Collected data entries:
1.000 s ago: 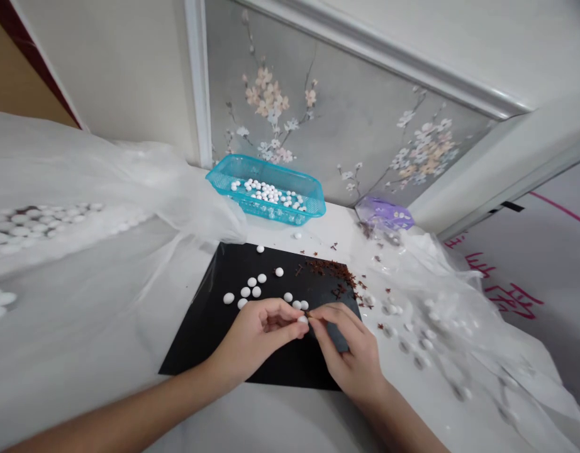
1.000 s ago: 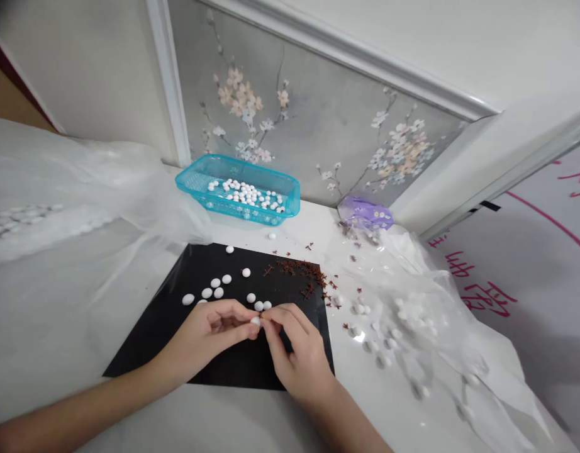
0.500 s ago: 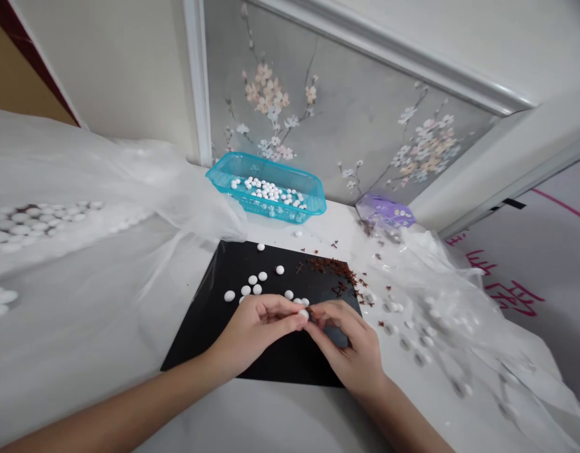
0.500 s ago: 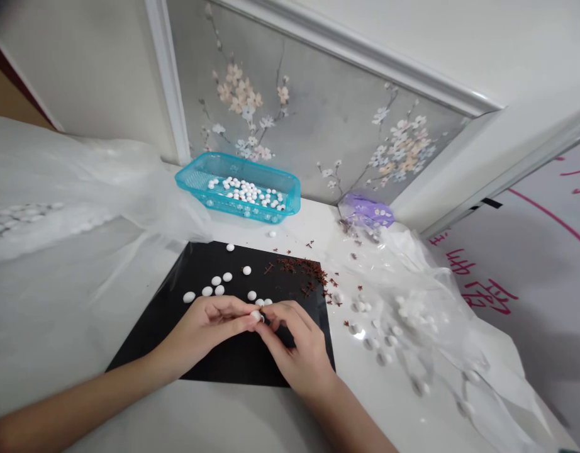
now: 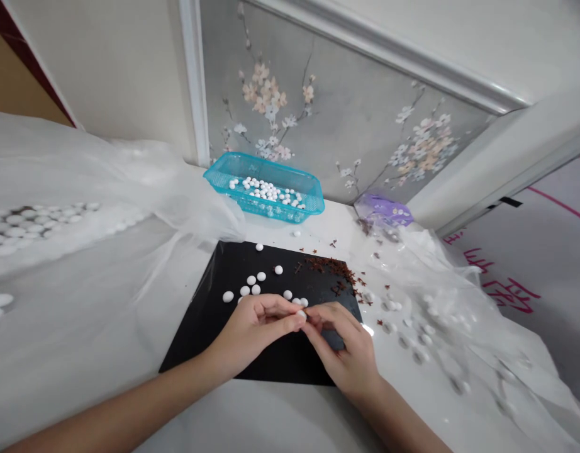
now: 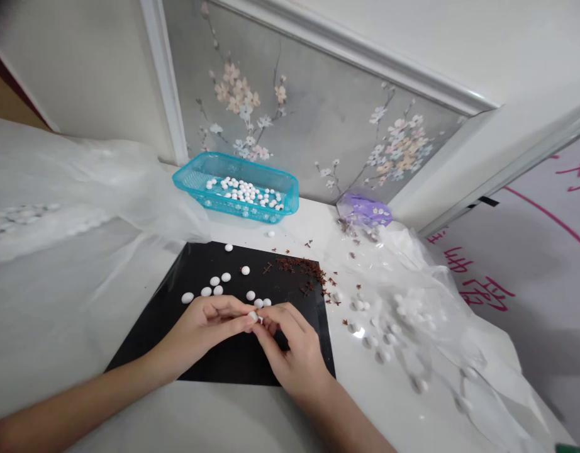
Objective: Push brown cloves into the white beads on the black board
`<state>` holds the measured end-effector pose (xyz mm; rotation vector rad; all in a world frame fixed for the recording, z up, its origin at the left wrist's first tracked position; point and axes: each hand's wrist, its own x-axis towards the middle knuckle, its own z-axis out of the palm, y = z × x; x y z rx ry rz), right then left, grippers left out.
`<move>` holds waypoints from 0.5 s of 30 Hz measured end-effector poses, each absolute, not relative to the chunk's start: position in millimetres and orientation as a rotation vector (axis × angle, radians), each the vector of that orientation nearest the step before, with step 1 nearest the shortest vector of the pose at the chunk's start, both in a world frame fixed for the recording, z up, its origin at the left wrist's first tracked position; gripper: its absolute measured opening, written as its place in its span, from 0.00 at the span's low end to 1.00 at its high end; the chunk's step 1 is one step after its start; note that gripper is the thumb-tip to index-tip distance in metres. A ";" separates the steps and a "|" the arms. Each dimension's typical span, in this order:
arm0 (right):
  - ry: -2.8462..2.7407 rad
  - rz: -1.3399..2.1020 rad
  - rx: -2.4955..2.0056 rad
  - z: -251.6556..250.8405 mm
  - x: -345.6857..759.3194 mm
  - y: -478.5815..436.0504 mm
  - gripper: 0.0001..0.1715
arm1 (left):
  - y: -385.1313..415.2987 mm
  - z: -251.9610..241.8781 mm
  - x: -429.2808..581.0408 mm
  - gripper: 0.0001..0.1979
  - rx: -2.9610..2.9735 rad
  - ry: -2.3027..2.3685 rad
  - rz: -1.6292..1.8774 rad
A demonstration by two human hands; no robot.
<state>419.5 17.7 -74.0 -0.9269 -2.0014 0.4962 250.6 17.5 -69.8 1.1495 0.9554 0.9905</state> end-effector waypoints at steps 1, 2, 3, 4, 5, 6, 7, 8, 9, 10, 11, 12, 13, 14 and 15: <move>-2.021 0.478 -0.915 -74.0 421.2 19.1 0.07 | 16.8 -69.7 250.5 0.08 1.201 0.971 0.994; -2.044 0.453 -0.907 -73.7 423.6 21.4 0.08 | 16.0 -69.4 249.9 0.09 1.267 1.000 0.998; -2.062 0.421 -0.914 -73.2 426.8 24.6 0.09 | 15.1 -68.9 248.8 0.09 1.353 1.041 1.004; -2.068 0.381 -0.946 -72.7 430.7 28.7 0.10 | 14.4 -68.1 247.1 0.09 1.463 1.093 1.014; -2.059 0.332 -1.004 -72.3 435.3 33.5 0.10 | 14.0 -67.1 245.0 0.08 1.600 1.153 1.025; -2.038 0.277 -1.082 -72.3 440.2 38.7 0.09 | 14.2 -66.0 242.6 0.08 1.755 1.210 1.035; -2.008 0.218 -1.171 -72.9 445.3 44.2 0.08 | 14.9 -64.9 240.1 0.07 1.912 1.257 1.045; -1.983 0.160 -1.255 -74.1 450.3 49.3 0.07 | 16.2 -64.1 237.7 0.06 2.053 1.294 1.049; -1.965 0.111 -1.328 -76.0 454.9 54.0 0.08 | 18.0 -63.6 235.6 0.06 2.165 1.333 1.047; -1.954 0.076 -1.391 -78.4 458.7 57.8 0.09 | 20.0 -63.7 233.9 0.07 2.245 1.374 1.038; -1.953 0.057 -1.442 -81.0 461.7 60.6 0.10 | 22.1 -64.2 232.7 0.07 2.295 1.417 1.025; -1.959 0.050 -1.482 -83.7 463.8 62.5 0.11 | 24.0 -65.3 231.9 0.07 2.325 1.463 1.009; -1.972 0.052 -1.506 -86.2 464.9 63.6 0.11 | 25.6 -66.8 231.4 0.08 2.340 1.508 0.989; -1.989 0.062 -1.517 -88.2 465.3 63.9 0.11 | 26.9 -68.5 231.2 0.08 2.348 1.544 0.965; -2.006 0.073 -1.516 -89.6 465.0 63.9 0.10 | 27.8 -70.3 231.2 0.08 2.352 1.569 0.942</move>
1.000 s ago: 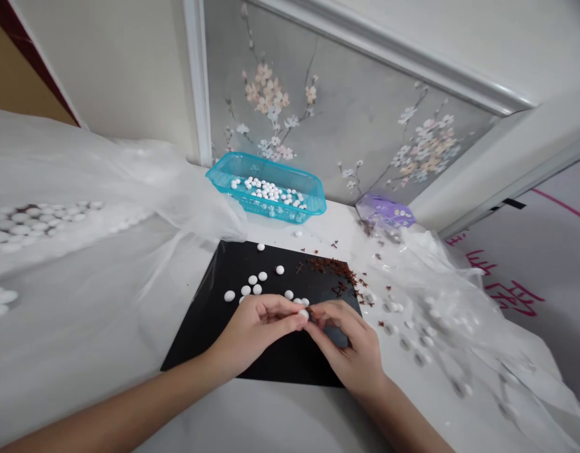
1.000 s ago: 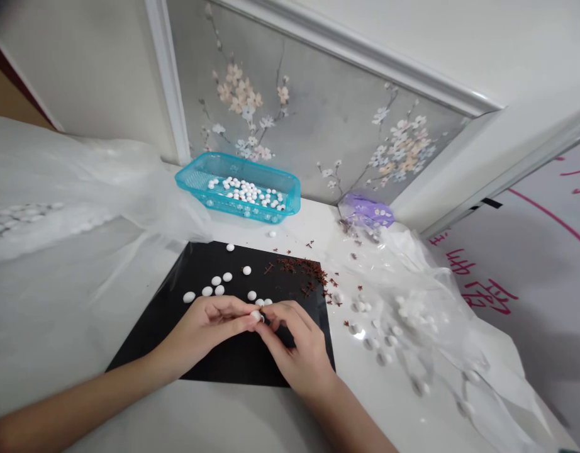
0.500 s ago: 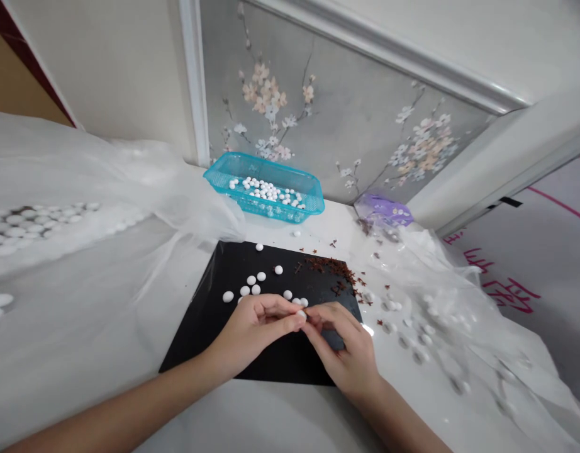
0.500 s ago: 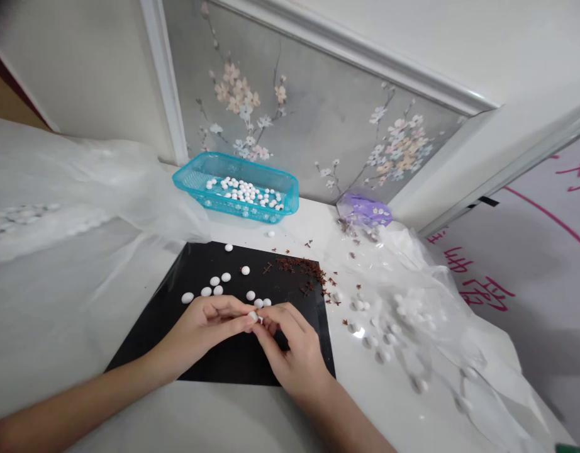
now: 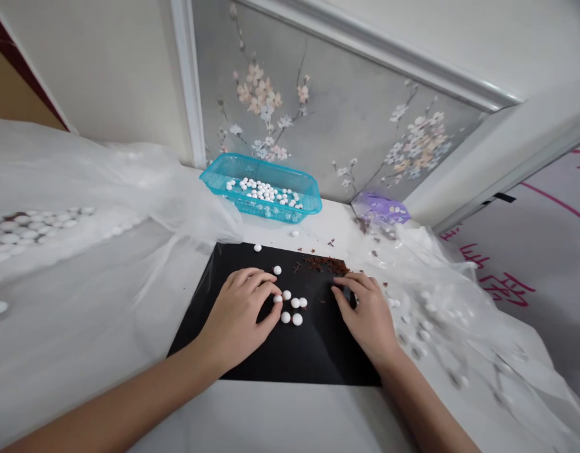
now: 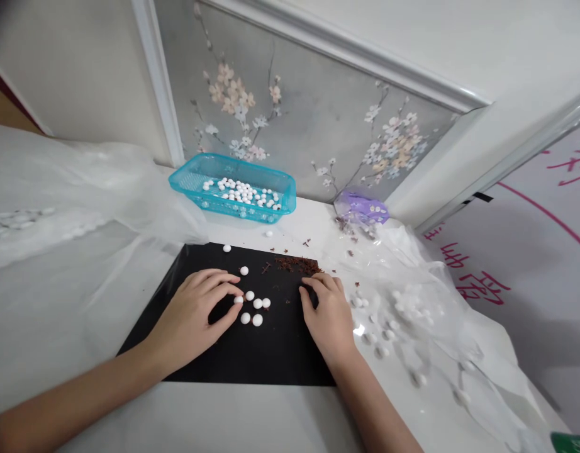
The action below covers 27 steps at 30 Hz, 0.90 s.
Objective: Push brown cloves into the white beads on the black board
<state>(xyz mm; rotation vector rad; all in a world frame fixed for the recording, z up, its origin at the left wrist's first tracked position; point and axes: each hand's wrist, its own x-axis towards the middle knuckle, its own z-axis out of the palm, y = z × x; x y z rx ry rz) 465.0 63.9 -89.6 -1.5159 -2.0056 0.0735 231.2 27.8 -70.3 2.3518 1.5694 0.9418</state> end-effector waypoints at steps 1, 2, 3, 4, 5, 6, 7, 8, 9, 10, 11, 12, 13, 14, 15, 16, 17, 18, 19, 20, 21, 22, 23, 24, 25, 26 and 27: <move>-2.018 0.081 -1.506 -90.2 464.4 63.6 0.10 | 28.4 -72.0 231.1 0.08 2.355 1.585 0.922; -2.025 0.085 -1.492 -90.2 463.5 63.1 0.10 | 28.8 -73.3 230.9 0.08 2.359 1.593 0.909; -2.024 0.088 -1.480 -89.6 462.6 62.6 0.11 | 29.0 -74.1 230.6 0.09 2.366 1.592 0.897; -2.017 0.090 -1.471 -88.6 461.7 62.0 0.10 | 29.2 -74.3 230.1 0.08 2.375 1.582 0.887; -2.007 0.093 -1.463 -87.5 460.8 61.3 0.10 | 29.5 -73.7 229.3 0.08 2.384 1.569 0.879; -1.991 0.098 -1.455 -86.4 460.0 60.5 0.09 | 29.9 -72.4 228.3 0.08 2.389 1.556 0.874; -1.965 0.110 -1.451 -85.4 459.2 59.4 0.09 | 30.4 -70.4 227.0 0.09 2.389 1.545 0.872; -1.935 0.130 -1.453 -84.7 458.3 58.2 0.09 | 31.2 -68.1 225.6 0.09 2.386 1.540 0.873; -1.904 0.158 -1.460 -84.2 457.2 56.9 0.09 | 32.3 -65.4 224.0 0.10 2.382 1.543 0.877; -1.873 0.187 -1.470 -83.8 456.1 55.4 0.09 | 33.5 -62.9 222.3 0.10 2.379 1.560 0.884; -1.846 0.216 -1.481 -83.5 454.8 53.9 0.09 | 34.8 -60.6 220.6 0.10 2.375 1.593 0.887; -1.827 0.241 -1.490 -83.1 453.3 52.4 0.10 | 36.2 -58.9 218.9 0.10 2.373 1.639 0.881; -1.815 0.262 -1.496 -82.7 451.9 51.1 0.11 | 37.5 -57.8 217.4 0.10 2.375 1.693 0.865; -1.804 0.276 -1.497 -82.3 450.4 49.8 0.12 | 38.7 -57.5 216.2 0.10 2.376 1.751 0.842; -1.792 0.287 -1.497 -81.9 449.0 48.7 0.12 | 39.7 -57.7 215.2 0.10 2.377 1.803 0.813; -1.783 0.298 -1.494 -81.5 447.8 47.9 0.13 | 40.5 -58.5 214.5 0.10 2.377 1.844 0.783; -1.776 0.310 -1.490 -81.2 446.9 47.2 0.13 | 41.1 -59.6 214.0 0.10 2.378 1.870 0.760; -1.771 0.321 -1.483 -81.0 446.1 46.8 0.13 | 41.4 -60.8 213.9 0.10 2.376 1.885 0.749; -1.769 0.330 -1.469 -81.0 445.5 46.6 0.12 | 41.5 -62.0 213.9 0.11 2.369 1.895 0.747; -1.769 0.334 -1.448 -81.0 445.1 46.5 0.11 | 41.5 -63.2 214.1 0.11 2.361 1.898 0.753; -1.772 0.338 -1.421 -81.1 444.7 46.5 0.10 | 41.4 -64.2 214.5 0.12 2.356 1.882 0.763; -1.775 0.342 -1.391 -81.2 444.2 46.4 0.09 | 41.2 -65.2 214.9 0.12 2.357 1.847 0.772; -1.775 0.346 -1.363 -81.3 443.6 46.3 0.08 | 41.0 -66.1 215.2 0.12 2.364 1.798 0.780; -1.774 0.348 -1.335 -81.3 442.9 46.0 0.07 | 40.9 -67.0 215.5 0.12 2.375 1.743 0.785; -1.772 0.349 -1.313 -81.4 442.0 45.7 0.07 | 40.9 -67.9 215.6 0.12 2.391 1.691 0.787; -1.770 0.353 -1.298 -81.4 441.1 45.2 0.06 | 41.0 -68.7 215.6 0.12 2.410 1.649 0.783; -1.769 0.356 -1.288 -81.4 440.1 44.7 0.06 | 41.1 -69.3 215.5 0.12 2.424 1.625 0.784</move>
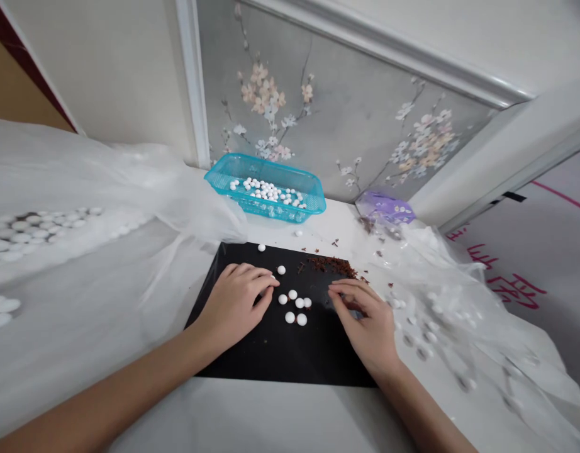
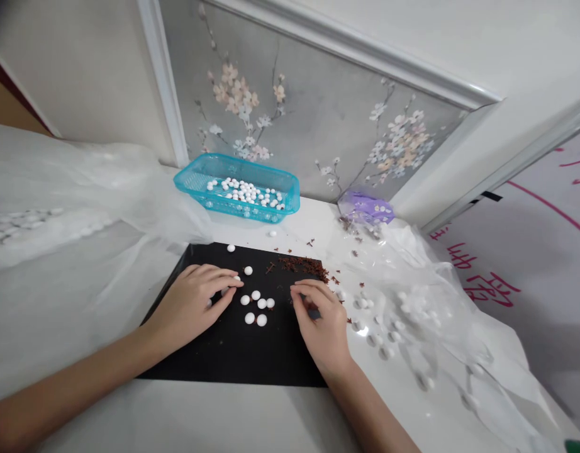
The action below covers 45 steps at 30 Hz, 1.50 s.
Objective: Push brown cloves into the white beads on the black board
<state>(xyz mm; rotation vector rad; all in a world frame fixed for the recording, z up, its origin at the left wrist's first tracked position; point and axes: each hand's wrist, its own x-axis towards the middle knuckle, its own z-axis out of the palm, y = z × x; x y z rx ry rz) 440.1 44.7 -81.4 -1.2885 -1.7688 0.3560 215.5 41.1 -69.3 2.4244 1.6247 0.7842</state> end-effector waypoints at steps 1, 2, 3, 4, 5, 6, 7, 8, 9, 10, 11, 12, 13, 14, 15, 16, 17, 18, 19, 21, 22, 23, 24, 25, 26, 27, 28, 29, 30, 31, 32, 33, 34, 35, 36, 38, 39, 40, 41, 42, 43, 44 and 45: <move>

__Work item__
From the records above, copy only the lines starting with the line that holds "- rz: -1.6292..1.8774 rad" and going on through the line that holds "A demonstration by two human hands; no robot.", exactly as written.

__Answer space__
  - rz: -1.6292..1.8774 rad
A demonstration by two human hands; no robot.

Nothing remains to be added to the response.